The present application relates generally to switch mode power supplies, and more specifically to switch mode power converters capable of generating Power-Good signals indicative of whether power corresponding to one or more output voltage channels of the converter is within a predetermined acceptable range.
In recent years, the need for switch mode power supplies or DC-to-DC converters has risen dramatically as Integrated Circuits (ICs) such as Digital Signal Processors (DSPs) and mixed signal ICs have continued to decrease in size while their power consumption has increased. Switch mode power converters are typically employed in such ICs for converting positive or negative input supply voltages to output supply voltage levels that are appropriate for powering circuitry within the IC and/or for powering circuitry externally connected to the IC. For example, a switch mode power converter may be configured for either increasing or decreasing an input supply voltage level provided to an IC.

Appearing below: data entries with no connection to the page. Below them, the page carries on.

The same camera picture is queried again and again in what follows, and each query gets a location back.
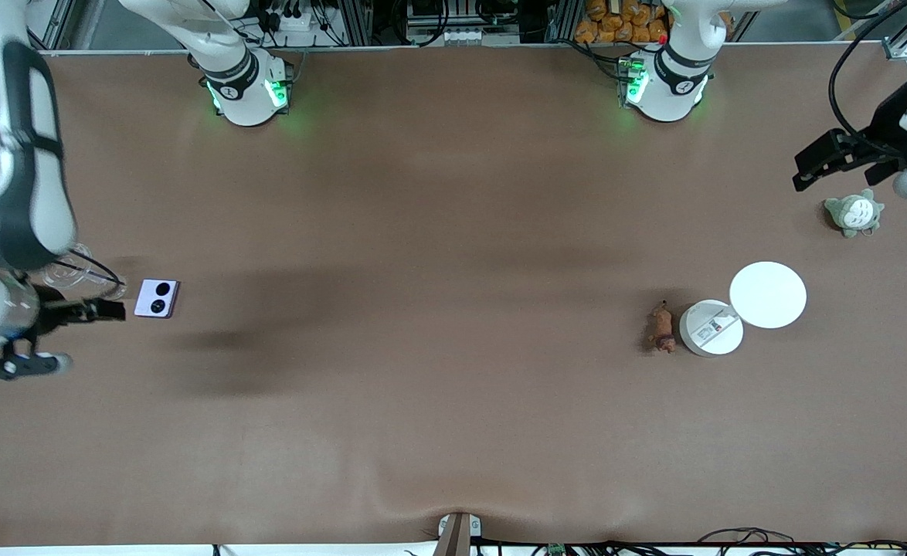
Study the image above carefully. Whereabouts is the lavender flip phone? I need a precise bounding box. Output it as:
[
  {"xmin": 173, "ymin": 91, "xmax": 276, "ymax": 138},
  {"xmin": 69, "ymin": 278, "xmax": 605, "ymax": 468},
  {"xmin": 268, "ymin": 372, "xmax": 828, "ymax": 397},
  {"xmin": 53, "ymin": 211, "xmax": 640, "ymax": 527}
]
[{"xmin": 134, "ymin": 279, "xmax": 181, "ymax": 319}]

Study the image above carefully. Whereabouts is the brown lion statue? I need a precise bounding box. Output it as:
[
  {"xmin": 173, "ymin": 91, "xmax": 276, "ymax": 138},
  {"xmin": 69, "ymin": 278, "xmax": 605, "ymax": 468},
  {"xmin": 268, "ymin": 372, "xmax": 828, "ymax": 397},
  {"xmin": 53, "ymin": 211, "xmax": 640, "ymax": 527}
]
[{"xmin": 647, "ymin": 300, "xmax": 678, "ymax": 354}]

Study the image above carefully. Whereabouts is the black drinking straw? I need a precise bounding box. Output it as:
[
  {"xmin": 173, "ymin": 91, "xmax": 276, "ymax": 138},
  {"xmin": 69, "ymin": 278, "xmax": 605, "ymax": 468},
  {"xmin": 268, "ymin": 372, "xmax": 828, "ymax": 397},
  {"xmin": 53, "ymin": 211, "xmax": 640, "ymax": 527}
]
[{"xmin": 52, "ymin": 249, "xmax": 124, "ymax": 286}]

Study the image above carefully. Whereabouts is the clear plastic cup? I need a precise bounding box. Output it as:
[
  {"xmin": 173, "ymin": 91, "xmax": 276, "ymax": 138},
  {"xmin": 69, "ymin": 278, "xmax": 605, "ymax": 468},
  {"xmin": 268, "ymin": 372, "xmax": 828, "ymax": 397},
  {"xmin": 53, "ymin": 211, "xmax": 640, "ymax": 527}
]
[{"xmin": 36, "ymin": 243, "xmax": 128, "ymax": 302}]

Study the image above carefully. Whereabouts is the grey totoro plush toy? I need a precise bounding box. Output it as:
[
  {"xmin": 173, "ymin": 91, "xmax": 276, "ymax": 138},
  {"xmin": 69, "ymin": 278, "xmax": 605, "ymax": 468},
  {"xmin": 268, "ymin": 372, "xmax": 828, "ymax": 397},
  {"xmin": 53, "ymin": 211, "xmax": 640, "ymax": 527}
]
[{"xmin": 823, "ymin": 188, "xmax": 885, "ymax": 239}]

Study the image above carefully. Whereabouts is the white round lid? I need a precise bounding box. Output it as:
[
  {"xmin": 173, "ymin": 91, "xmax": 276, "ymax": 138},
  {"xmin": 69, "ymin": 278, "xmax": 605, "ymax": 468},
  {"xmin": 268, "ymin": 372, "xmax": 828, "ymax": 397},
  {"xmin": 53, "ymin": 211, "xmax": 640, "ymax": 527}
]
[{"xmin": 729, "ymin": 262, "xmax": 808, "ymax": 330}]

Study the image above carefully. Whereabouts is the white round container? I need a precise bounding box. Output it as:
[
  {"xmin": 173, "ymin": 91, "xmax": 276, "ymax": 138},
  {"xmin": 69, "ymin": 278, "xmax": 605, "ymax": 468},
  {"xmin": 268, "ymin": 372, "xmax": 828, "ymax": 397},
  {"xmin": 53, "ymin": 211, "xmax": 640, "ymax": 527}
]
[{"xmin": 679, "ymin": 300, "xmax": 745, "ymax": 358}]

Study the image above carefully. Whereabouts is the orange plush toy pile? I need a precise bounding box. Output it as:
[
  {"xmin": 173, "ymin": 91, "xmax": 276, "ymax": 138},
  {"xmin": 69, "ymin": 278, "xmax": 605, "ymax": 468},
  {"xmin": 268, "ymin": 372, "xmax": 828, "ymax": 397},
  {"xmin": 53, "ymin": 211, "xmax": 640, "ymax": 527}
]
[{"xmin": 574, "ymin": 0, "xmax": 671, "ymax": 45}]

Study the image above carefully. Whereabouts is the white power strip with plugs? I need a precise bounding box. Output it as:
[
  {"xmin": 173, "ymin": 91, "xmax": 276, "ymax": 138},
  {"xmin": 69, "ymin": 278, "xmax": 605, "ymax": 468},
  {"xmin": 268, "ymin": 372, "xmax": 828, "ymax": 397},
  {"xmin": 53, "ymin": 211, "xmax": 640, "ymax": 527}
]
[{"xmin": 267, "ymin": 6, "xmax": 332, "ymax": 33}]

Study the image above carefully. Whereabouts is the long white power strip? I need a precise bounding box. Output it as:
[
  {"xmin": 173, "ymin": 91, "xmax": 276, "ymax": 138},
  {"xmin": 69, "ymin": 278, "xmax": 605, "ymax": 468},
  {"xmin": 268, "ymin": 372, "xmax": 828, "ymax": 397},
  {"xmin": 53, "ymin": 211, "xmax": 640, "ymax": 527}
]
[{"xmin": 409, "ymin": 27, "xmax": 521, "ymax": 46}]

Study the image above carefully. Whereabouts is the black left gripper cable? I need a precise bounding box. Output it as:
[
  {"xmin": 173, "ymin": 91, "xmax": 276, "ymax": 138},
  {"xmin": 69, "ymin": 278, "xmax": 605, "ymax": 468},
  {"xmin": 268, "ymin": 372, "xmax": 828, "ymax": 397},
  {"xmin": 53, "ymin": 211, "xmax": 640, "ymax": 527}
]
[{"xmin": 827, "ymin": 0, "xmax": 907, "ymax": 144}]

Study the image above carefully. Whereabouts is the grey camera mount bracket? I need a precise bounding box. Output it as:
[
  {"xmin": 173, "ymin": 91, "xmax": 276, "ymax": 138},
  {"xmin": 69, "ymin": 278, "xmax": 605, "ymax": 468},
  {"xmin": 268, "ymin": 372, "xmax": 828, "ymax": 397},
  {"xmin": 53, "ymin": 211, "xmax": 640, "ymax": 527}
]
[{"xmin": 432, "ymin": 511, "xmax": 483, "ymax": 556}]

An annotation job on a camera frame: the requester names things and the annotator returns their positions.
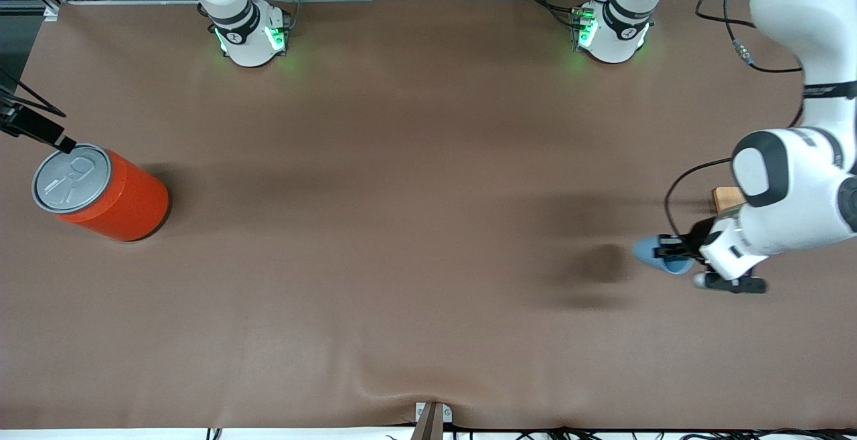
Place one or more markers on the grey metal camera bracket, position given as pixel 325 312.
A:
pixel 430 423

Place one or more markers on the orange can with grey lid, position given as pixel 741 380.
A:
pixel 114 202

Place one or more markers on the blue plastic cup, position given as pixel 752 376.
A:
pixel 644 250

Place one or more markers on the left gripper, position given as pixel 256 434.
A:
pixel 699 236

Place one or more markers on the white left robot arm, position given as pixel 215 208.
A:
pixel 797 185

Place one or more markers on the brown table cover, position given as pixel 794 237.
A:
pixel 402 226

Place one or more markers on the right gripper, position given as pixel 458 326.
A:
pixel 28 125

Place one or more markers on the wooden mug tree stand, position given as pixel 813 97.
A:
pixel 726 199

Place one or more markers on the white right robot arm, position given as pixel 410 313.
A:
pixel 248 31

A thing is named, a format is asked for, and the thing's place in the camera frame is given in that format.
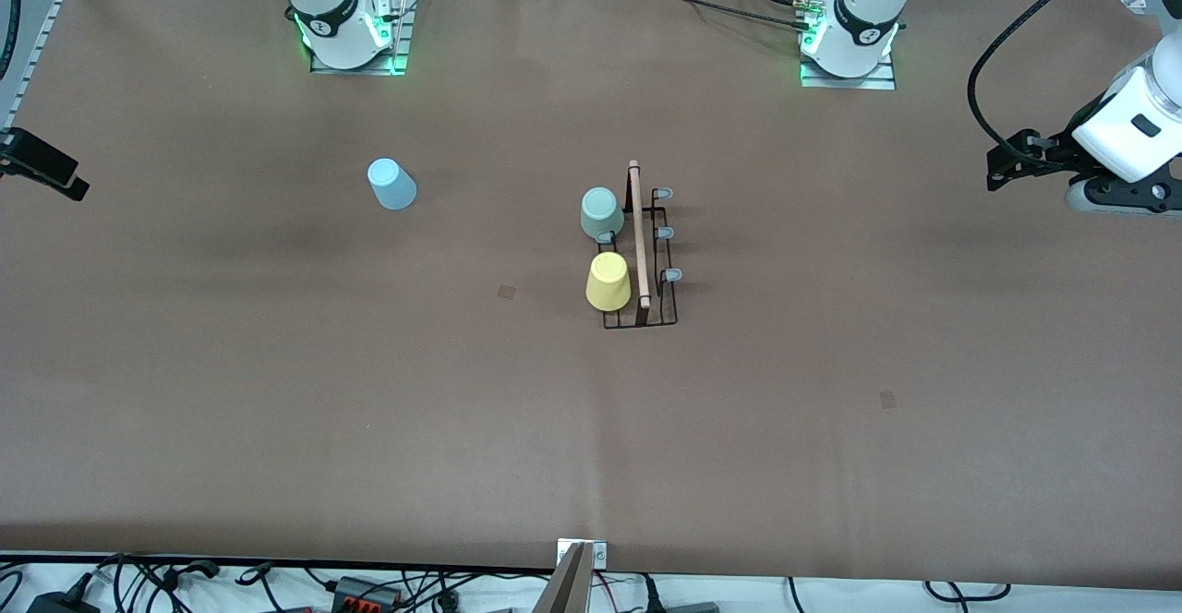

Conventional switch mode power converters typically generate at least one Power-Good (PGOOD) signal for reporting whether power corresponding to at least one output voltage channel is “good”, i.e., within a predetermined acceptable range. For example, in the event the output voltage level is below a predetermined upper limit (e.g., about 110% of a required output voltage level) and above a predetermined lower limit (e.g., about 90% of the required output voltage level), the PGOOD signal may be asserted high by the converter, indicating that the power provided on the output channel is within the predetermined acceptable range. Further, in the event the output voltage level falls outside the predetermined voltage range, the PGOOD signal may be asserted low by the converter, indicating that the power provided on the output channel is no longer good. It is noted that output current information may be monitored instead of or in addition to the output voltage information, and that the PGOOD signal may be used to report the power condition of the converter based on the output current information. Accordingly, by monitoring the state of one or more PGOOD signals generated by the switch mode power converter, users can readily determine whether output voltage levels and/or output current levels generated by the converter fall within predetermined acceptable ranges.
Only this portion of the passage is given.